Awesome

Fast Approximate Membership Filters in Java

The following filter types are currently implemented:

Xor filter: 8 and 16 bit variants; needs less space than cuckoo filters, with faster lookup
Xor+ filter: 8 and 16 bit variants; compressed xor filter
Xor binary fuse filter: 8 bit variant; needs less space than xor filters, with faster lookup
Cuckoo filter: 8 and 16 bit variants; uses cuckoo hashing to store fingerprints
Cuckoo+ filter: 8 and 16 bit variants, need a bit less space than regular cuckoo filters
Bloom filter: the 'standard' algorithm
Blocked Bloom filter: faster than regular Bloom filters, but need a bit more space
Counting Bloom filter: allow removing entries, but need 4 times more space
Succinct counting Bloom filter: about half the space of regular counting Bloom filters; faster lookup but slower add / remove
Succinct counting blocked Bloom filter: same lookup speed as blocked Bloom filter

The following additional types are implemented, but less tested:

Golomb Compressed Set (GCS): needs less space than cuckoo filters, but lookup is slow
Minimal Perfect Hash filter: needs less space than cuckoo filters, but lookup is slow

Reference

Thomas Mueller Graf, Daniel Lemire, Binary Fuse Filters: Fast and Smaller Than Xor Filters, Journal of Experimental Algorithmics (to appear). DOI: 10.1145/3510449
Thomas Mueller Graf, Daniel Lemire, Xor Filters: Faster and Smaller Than Bloom and Cuckoo Filters, Journal of Experimental Algorithmics 25 (1), 2020. DOI: 10.1145/3376122

Usage

When using Maven:

<dependency>
  <groupId>io.github.fastfilter</groupId>
  <artifactId>fastfilter</artifactId>
  <version>1.0.2</version>
</dependency>

Other Xor Filter Implementations

C
C99
C++
Erlang
Go
Java
Python
Rust: 1, 2, 3
C#

Password Lookup Tool

Included is a tool to build a filter from a list of known password (hashes), and a tool to do lookups. That way, the password list can be queried locally, without requiring a large file. The filter is only 650 MB, instead of the original file which is 11 GB. At the cost of some false positives (unknown passwords reported as known, with about 1% probability).

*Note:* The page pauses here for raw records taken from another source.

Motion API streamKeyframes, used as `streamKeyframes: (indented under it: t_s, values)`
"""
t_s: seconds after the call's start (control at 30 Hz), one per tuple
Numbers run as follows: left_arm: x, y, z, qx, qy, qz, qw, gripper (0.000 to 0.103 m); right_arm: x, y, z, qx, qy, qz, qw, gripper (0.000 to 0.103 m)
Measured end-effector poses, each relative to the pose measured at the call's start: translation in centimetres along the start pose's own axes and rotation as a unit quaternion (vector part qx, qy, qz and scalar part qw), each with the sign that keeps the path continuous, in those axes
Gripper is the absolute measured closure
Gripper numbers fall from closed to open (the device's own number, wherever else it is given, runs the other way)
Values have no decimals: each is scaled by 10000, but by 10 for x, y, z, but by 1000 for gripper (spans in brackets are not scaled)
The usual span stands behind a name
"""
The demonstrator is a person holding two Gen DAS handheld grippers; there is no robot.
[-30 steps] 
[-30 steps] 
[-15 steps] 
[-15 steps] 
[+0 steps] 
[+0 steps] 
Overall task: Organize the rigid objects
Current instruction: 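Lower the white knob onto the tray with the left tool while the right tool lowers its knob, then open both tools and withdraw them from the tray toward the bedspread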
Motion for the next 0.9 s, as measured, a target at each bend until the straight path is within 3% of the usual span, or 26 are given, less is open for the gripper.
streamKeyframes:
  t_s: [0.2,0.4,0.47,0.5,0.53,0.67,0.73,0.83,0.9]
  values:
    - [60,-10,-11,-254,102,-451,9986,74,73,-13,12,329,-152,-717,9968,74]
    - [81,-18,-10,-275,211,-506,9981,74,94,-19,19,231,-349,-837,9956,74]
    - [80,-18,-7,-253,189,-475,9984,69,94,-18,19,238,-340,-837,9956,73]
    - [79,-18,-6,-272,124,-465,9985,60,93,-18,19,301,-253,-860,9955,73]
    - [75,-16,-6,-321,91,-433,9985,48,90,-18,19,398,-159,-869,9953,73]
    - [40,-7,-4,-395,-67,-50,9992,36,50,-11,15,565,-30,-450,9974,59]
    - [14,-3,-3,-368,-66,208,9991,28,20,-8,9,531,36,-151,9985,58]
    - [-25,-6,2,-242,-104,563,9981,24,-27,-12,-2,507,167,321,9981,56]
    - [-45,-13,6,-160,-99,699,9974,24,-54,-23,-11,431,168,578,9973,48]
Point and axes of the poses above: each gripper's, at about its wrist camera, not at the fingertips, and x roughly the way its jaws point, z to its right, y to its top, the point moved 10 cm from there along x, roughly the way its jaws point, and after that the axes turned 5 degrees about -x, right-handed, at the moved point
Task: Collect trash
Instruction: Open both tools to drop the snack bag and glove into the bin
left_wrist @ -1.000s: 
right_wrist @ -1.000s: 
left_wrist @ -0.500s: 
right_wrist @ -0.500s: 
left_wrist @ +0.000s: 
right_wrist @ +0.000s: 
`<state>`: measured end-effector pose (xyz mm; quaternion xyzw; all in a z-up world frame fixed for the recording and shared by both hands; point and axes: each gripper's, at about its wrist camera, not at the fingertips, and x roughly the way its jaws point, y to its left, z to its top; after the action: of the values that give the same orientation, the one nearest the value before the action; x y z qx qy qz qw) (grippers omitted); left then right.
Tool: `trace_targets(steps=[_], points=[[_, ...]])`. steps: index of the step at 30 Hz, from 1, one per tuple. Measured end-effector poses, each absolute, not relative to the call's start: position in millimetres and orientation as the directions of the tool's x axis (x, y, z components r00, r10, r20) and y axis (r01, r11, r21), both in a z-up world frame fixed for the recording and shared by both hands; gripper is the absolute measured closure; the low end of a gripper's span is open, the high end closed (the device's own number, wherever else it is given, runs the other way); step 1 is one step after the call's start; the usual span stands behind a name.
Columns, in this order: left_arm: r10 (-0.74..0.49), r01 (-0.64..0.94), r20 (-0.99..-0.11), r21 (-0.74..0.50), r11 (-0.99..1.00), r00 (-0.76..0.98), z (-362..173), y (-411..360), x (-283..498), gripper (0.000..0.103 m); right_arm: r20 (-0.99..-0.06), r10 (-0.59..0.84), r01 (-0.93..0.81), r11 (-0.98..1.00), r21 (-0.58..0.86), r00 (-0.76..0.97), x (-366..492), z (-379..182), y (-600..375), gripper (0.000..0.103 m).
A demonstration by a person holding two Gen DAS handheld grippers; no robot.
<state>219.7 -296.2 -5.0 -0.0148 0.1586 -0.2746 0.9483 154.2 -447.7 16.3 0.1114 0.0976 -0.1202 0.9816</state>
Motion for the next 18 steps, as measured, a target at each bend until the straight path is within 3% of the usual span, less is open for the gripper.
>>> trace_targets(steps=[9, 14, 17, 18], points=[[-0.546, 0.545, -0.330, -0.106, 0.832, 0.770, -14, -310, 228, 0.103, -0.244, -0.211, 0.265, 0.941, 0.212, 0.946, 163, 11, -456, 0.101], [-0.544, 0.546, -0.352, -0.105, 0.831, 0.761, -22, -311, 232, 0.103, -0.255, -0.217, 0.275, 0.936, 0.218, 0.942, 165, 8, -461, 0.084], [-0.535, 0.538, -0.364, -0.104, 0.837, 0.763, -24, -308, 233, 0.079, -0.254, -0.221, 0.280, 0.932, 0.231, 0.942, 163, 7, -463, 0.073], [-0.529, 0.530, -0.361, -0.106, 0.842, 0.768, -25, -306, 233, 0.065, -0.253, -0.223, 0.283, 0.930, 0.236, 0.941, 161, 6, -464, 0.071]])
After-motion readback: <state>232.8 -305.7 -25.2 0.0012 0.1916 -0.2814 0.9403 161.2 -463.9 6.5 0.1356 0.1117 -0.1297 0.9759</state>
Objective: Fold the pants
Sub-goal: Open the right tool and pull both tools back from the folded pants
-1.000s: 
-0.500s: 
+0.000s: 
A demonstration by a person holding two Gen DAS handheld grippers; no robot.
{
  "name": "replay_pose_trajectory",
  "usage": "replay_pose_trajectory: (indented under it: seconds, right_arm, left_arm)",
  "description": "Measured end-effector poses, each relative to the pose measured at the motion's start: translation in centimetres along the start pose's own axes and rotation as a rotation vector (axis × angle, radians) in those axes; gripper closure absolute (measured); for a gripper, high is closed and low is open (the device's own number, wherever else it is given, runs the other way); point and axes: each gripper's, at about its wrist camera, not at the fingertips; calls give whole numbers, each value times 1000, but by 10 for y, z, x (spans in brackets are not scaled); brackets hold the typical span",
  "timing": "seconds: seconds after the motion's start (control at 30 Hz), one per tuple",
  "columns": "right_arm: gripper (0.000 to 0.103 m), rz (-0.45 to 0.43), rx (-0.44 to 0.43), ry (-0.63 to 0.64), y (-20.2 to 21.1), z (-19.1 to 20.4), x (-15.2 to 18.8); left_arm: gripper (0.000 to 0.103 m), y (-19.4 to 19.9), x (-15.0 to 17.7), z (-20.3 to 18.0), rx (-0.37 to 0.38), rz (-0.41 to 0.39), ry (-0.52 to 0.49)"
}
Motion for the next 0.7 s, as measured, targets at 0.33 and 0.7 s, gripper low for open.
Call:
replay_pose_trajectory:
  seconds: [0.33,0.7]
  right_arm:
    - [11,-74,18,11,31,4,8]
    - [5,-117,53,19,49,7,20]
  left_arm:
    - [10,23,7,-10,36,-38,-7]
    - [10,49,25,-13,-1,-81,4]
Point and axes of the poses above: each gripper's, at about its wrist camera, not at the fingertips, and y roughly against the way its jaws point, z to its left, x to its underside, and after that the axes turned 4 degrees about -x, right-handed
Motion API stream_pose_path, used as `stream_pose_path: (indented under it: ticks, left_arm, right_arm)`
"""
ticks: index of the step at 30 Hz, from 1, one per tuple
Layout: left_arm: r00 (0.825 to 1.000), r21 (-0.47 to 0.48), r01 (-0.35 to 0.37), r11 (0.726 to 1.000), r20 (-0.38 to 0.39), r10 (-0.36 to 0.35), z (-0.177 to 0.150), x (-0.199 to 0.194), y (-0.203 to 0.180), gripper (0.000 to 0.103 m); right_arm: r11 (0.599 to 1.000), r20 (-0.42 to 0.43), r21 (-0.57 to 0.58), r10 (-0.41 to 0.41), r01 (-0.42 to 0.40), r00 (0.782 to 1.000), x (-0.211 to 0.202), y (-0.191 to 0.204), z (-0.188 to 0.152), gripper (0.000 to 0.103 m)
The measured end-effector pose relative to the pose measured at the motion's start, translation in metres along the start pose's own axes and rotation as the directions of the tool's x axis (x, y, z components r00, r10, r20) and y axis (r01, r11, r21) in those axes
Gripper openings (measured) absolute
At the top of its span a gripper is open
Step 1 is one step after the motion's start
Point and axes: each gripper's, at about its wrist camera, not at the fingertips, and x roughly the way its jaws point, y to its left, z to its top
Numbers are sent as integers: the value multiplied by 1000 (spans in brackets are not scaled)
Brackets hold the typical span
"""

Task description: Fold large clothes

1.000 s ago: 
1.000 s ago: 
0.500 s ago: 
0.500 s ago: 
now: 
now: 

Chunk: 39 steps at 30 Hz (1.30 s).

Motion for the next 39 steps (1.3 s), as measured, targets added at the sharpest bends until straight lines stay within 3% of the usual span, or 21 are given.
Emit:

Generate the Password Filter File

Download the latest SHA-1 password file that is ordered by hash, for example the file pwned-passwords-sha1-ordered-by-hash-v4.7z (~10 GB) from https://haveibeenpwned.com/passwords with about 550 million passwords.

If you have enough disk space, you can extract the hash file (~25 GB), and convert it as follows:

mvn clean install
cat hash.txt | java -cp target/fastfilter*.jar org.fastfilter.tools.BuildFilterFile filter.bin

Converting takes about 2-3 minutes (depending on hardware). To save disk space, you can extract the file on the fly (Mac OS X using Keka):

/Applications/Keka.app/Contents/Resources/keka7z e -so
    pass.7z | java -cp target/fastfilter*.jar org.fastfilter.tools.BuildFilterFile filter.bin

Both will generate a file named filter.bin (~630 MB).

Check Passwords

java -cp target/fastfilter*.jar org.fastfilter.tools.PasswordLookup filter.bin

Enter a password to see if it's in the list. If yes, it will (for sure) either show "Found", or "Found; common", which means it was seen 10 times or more often. Passwords not in the list will show "Not found" with more than 99% probability, and with less than 1% probability "Found" or "Found; common".

Internally, the tool uses a xor+ filter (see above) with 8 bits per fingerprint. Actually, 1024 smaller filters (segments) are made, the segment id being the highest 10 bits of the key. The lowest bit of the key is set to either 0 (regular) or 1 (common), and so two lookups are made per password. Because of that, the false positive rate is twice of what it would be with just one lookup (0.0078 instead of 0.0039). A regular Bloom filter with the same guarantees would be ~760 MB. For each lookup, one filter segment (so, less than 1 MB) are read from the file.